Provided data -
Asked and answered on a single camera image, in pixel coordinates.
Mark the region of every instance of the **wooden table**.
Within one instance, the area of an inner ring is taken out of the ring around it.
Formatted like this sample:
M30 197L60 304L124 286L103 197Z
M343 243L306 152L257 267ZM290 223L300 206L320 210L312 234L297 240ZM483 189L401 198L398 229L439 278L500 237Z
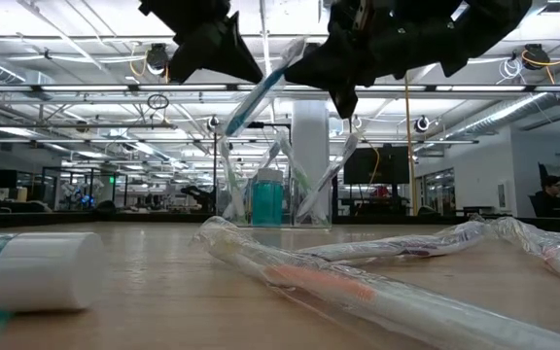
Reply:
M94 231L109 272L102 299L88 312L14 317L0 328L0 349L431 349L382 332L376 346L279 297L206 253L188 246L198 225L95 223L5 231ZM264 244L299 249L337 241L429 234L441 227L335 227L257 234ZM501 241L461 254L395 262L385 274L522 321L560 332L560 278Z

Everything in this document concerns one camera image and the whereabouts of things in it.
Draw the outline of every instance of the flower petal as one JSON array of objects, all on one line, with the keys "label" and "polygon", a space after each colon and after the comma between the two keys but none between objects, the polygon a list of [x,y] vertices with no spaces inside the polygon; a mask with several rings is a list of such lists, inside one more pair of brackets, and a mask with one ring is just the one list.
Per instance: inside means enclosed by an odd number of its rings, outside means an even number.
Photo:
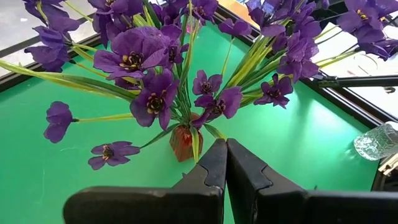
[{"label": "flower petal", "polygon": [[119,154],[121,156],[131,156],[131,155],[138,154],[140,151],[139,151],[139,147],[125,146],[125,147],[120,147],[120,148],[115,149],[115,152],[117,152],[117,154]]},{"label": "flower petal", "polygon": [[106,161],[106,163],[109,166],[117,166],[117,165],[120,165],[120,164],[125,164],[125,163],[127,163],[129,161],[130,161],[130,159],[127,158],[127,157],[124,157],[124,156],[113,156],[112,158],[108,159]]},{"label": "flower petal", "polygon": [[352,32],[361,26],[362,19],[356,12],[349,11],[341,15],[337,23],[343,31]]},{"label": "flower petal", "polygon": [[221,92],[220,99],[224,100],[225,110],[223,114],[226,118],[230,119],[236,114],[241,105],[242,97],[240,86],[228,88]]},{"label": "flower petal", "polygon": [[44,137],[52,143],[60,142],[67,132],[70,123],[67,124],[52,124],[50,123],[44,131]]},{"label": "flower petal", "polygon": [[127,0],[115,0],[111,4],[111,9],[116,13],[124,13],[128,10],[128,7],[129,5]]},{"label": "flower petal", "polygon": [[130,111],[136,118],[137,123],[143,127],[149,127],[155,120],[154,113],[148,113],[146,102],[150,93],[142,90],[141,93],[130,104]]},{"label": "flower petal", "polygon": [[278,34],[285,32],[286,28],[279,24],[271,24],[269,26],[261,27],[261,34],[264,37],[275,37]]},{"label": "flower petal", "polygon": [[232,31],[233,31],[233,22],[232,19],[228,18],[226,19],[224,22],[218,24],[218,29],[226,34],[231,34],[232,35]]},{"label": "flower petal", "polygon": [[122,59],[117,54],[107,50],[97,50],[94,54],[94,67],[104,72],[116,72],[121,70],[120,62]]},{"label": "flower petal", "polygon": [[163,130],[166,130],[169,123],[170,123],[170,109],[167,108],[159,112],[159,124]]},{"label": "flower petal", "polygon": [[223,82],[223,76],[222,75],[212,75],[208,82],[210,82],[211,85],[211,92],[215,93],[220,89],[221,83]]},{"label": "flower petal", "polygon": [[195,102],[193,102],[193,103],[197,107],[206,108],[206,107],[209,107],[212,104],[214,104],[214,98],[211,95],[202,95],[202,96],[199,96],[197,98],[197,100],[195,100]]},{"label": "flower petal", "polygon": [[96,156],[89,159],[88,164],[93,170],[98,170],[105,165],[105,160],[102,158],[102,156]]},{"label": "flower petal", "polygon": [[170,37],[172,40],[177,40],[182,33],[182,30],[176,25],[163,26],[161,31],[163,35]]},{"label": "flower petal", "polygon": [[109,145],[109,144],[102,144],[102,145],[99,145],[99,146],[95,146],[95,147],[91,150],[91,153],[94,154],[94,155],[102,155],[102,154],[103,154],[103,151],[104,151],[104,146],[105,146],[105,145]]}]

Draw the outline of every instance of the green leaf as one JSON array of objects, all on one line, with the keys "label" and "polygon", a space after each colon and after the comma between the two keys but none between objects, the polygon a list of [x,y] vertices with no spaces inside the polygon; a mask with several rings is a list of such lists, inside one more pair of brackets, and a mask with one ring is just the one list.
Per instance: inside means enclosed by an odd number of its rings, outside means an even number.
[{"label": "green leaf", "polygon": [[143,149],[143,148],[149,146],[150,144],[158,141],[159,139],[161,139],[166,134],[168,134],[169,132],[173,131],[177,126],[180,126],[180,125],[181,125],[180,123],[177,123],[177,124],[173,124],[173,125],[169,126],[166,131],[162,131],[161,133],[156,135],[156,137],[154,137],[152,140],[150,140],[147,144],[141,146],[141,149]]},{"label": "green leaf", "polygon": [[88,54],[87,52],[85,52],[84,50],[82,50],[79,47],[73,46],[72,50],[74,50],[76,52],[76,54],[80,55],[82,58],[94,62],[94,57],[90,54]]},{"label": "green leaf", "polygon": [[191,135],[192,135],[192,151],[193,151],[193,160],[195,162],[199,161],[199,134],[198,130],[195,127],[191,127]]},{"label": "green leaf", "polygon": [[226,136],[221,133],[218,129],[216,129],[215,127],[213,127],[210,124],[204,124],[206,130],[213,135],[214,138],[216,139],[224,139],[226,141]]},{"label": "green leaf", "polygon": [[148,9],[148,13],[150,15],[150,18],[152,19],[152,21],[155,24],[155,27],[160,29],[162,26],[160,24],[159,18],[156,16],[156,13],[154,11],[154,8],[152,8],[152,5],[149,4],[148,0],[142,0],[142,2],[144,3],[145,7]]}]

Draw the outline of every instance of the flower stamen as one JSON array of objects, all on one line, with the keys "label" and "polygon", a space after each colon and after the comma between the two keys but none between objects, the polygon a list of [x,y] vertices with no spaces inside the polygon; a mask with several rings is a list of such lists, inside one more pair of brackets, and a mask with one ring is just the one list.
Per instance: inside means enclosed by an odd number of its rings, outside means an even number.
[{"label": "flower stamen", "polygon": [[362,20],[367,20],[367,19],[369,19],[360,9],[358,9],[358,10],[356,11],[356,13],[358,13],[358,15],[360,16],[360,18],[361,18]]},{"label": "flower stamen", "polygon": [[108,145],[104,145],[103,151],[102,151],[102,158],[105,161],[107,161],[108,159],[112,158],[113,156],[114,156],[113,150]]},{"label": "flower stamen", "polygon": [[144,58],[142,54],[136,54],[134,52],[131,52],[130,55],[122,56],[123,62],[120,63],[119,66],[124,68],[125,70],[135,72],[141,69],[142,58]]}]

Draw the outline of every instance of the flower center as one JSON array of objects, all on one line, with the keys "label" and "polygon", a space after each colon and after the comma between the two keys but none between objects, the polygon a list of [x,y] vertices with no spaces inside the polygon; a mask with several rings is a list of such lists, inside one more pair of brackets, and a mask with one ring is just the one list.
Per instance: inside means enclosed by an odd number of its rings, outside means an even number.
[{"label": "flower center", "polygon": [[105,6],[111,7],[112,3],[114,3],[115,0],[106,0]]},{"label": "flower center", "polygon": [[201,82],[200,83],[201,89],[204,93],[211,93],[211,84],[210,82]]},{"label": "flower center", "polygon": [[150,95],[150,97],[148,97],[148,101],[147,101],[147,112],[152,114],[158,114],[163,108],[164,108],[164,100],[163,97],[157,97],[156,93],[152,93]]},{"label": "flower center", "polygon": [[195,6],[193,9],[192,9],[194,12],[197,12],[198,14],[199,14],[199,16],[205,16],[206,14],[205,14],[205,10],[203,9],[203,6]]},{"label": "flower center", "polygon": [[361,17],[362,20],[368,19],[368,17],[360,9],[358,9],[358,11],[356,11],[356,13],[358,13],[358,15]]},{"label": "flower center", "polygon": [[170,63],[174,63],[176,55],[177,55],[177,47],[176,46],[169,47],[169,62]]},{"label": "flower center", "polygon": [[280,90],[268,90],[267,95],[271,98],[277,98],[278,96],[281,96]]},{"label": "flower center", "polygon": [[224,100],[219,100],[218,103],[217,103],[217,100],[214,100],[214,102],[215,102],[215,105],[211,111],[211,115],[219,116],[225,110]]},{"label": "flower center", "polygon": [[141,69],[143,54],[136,54],[134,52],[130,53],[130,56],[123,55],[123,62],[119,64],[120,67],[125,70],[135,72]]},{"label": "flower center", "polygon": [[104,160],[108,160],[110,158],[112,158],[114,156],[113,150],[108,146],[108,145],[104,145],[103,146],[103,151],[102,151],[102,158]]}]

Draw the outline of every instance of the green stem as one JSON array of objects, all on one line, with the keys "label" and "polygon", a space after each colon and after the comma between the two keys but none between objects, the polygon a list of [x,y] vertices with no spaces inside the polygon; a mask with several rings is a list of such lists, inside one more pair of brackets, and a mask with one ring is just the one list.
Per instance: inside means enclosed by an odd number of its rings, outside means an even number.
[{"label": "green stem", "polygon": [[40,13],[40,15],[43,17],[43,19],[48,23],[49,19],[47,18],[47,16],[44,14],[43,9],[42,9],[42,1],[38,1],[36,3],[36,7],[38,12]]},{"label": "green stem", "polygon": [[337,55],[337,56],[333,56],[333,57],[330,57],[330,58],[322,59],[322,60],[320,60],[319,62],[315,62],[315,64],[319,64],[319,63],[322,63],[322,62],[326,62],[327,60],[336,59],[336,58],[338,58],[338,57],[342,57],[342,56],[344,56],[344,55],[346,55],[346,54],[350,54],[350,53],[352,53],[352,52],[354,52],[354,51],[352,50],[352,51],[350,51],[350,52],[345,52],[345,53],[339,54],[339,55]]},{"label": "green stem", "polygon": [[225,61],[224,61],[223,69],[222,69],[222,71],[221,71],[221,75],[224,75],[224,72],[225,72],[225,69],[226,69],[226,64],[227,64],[228,58],[229,58],[229,53],[231,52],[232,43],[234,42],[234,39],[235,39],[235,38],[232,37],[232,38],[231,38],[231,42],[229,43],[228,53],[226,54],[226,58],[225,58]]},{"label": "green stem", "polygon": [[65,1],[65,4],[67,6],[69,6],[72,10],[74,10],[75,12],[77,12],[79,15],[83,16],[85,19],[87,19],[87,21],[93,22],[93,19],[88,17],[87,15],[85,15],[84,13],[80,12],[77,8],[75,8],[74,6],[72,6],[69,1]]},{"label": "green stem", "polygon": [[72,43],[72,44],[73,44],[73,46],[79,47],[79,48],[81,48],[81,49],[90,50],[90,51],[92,51],[92,52],[96,52],[96,51],[97,51],[97,49],[95,49],[94,47],[90,47],[90,46],[87,46],[87,45],[76,44],[76,43]]},{"label": "green stem", "polygon": [[328,40],[330,40],[330,39],[336,37],[336,36],[339,35],[339,34],[341,34],[342,32],[343,32],[343,31],[341,30],[341,31],[339,31],[339,32],[337,32],[337,33],[335,33],[335,34],[333,34],[331,37],[327,38],[326,40],[323,40],[323,41],[321,41],[321,42],[319,42],[319,43],[316,43],[316,44],[317,44],[317,45],[323,44],[323,43],[325,43],[326,41],[328,41]]},{"label": "green stem", "polygon": [[126,113],[126,114],[117,114],[117,115],[111,115],[111,116],[103,116],[100,118],[87,118],[87,119],[78,119],[77,122],[91,122],[91,121],[116,121],[120,119],[128,119],[128,118],[134,118],[131,113]]},{"label": "green stem", "polygon": [[94,69],[92,69],[92,68],[88,68],[86,65],[83,65],[83,64],[81,64],[81,63],[76,63],[76,65],[79,66],[80,68],[84,68],[85,70],[90,71],[90,72],[92,72],[92,73],[94,73],[94,74],[96,74],[96,75],[99,75],[99,76],[103,77],[103,78],[106,78],[106,77],[107,77],[107,75],[102,74],[102,73],[100,73],[100,72],[97,72],[96,70],[94,70]]},{"label": "green stem", "polygon": [[344,56],[342,56],[342,57],[338,57],[338,58],[332,60],[331,62],[324,63],[323,65],[319,65],[319,69],[325,68],[325,67],[328,66],[328,65],[331,65],[331,64],[333,64],[333,63],[339,62],[339,61],[341,61],[341,60],[343,60],[343,59],[345,59],[345,58],[348,58],[348,57],[350,57],[350,56],[352,56],[352,55],[354,55],[354,54],[356,54],[356,53],[359,53],[359,52],[351,52],[351,53],[346,54],[346,55],[344,55]]}]

Exercise description -
From the top of the material above, please transcribe each line exactly. Include the line with "Formatted like this" and end there.

Response -
Asked and answered on a single camera image, in pixel coordinates.
Mark the region of every instance of the **wooden table**.
Within one instance, the area of an inner ring is taken out of the ring around it.
Formatted like this sample:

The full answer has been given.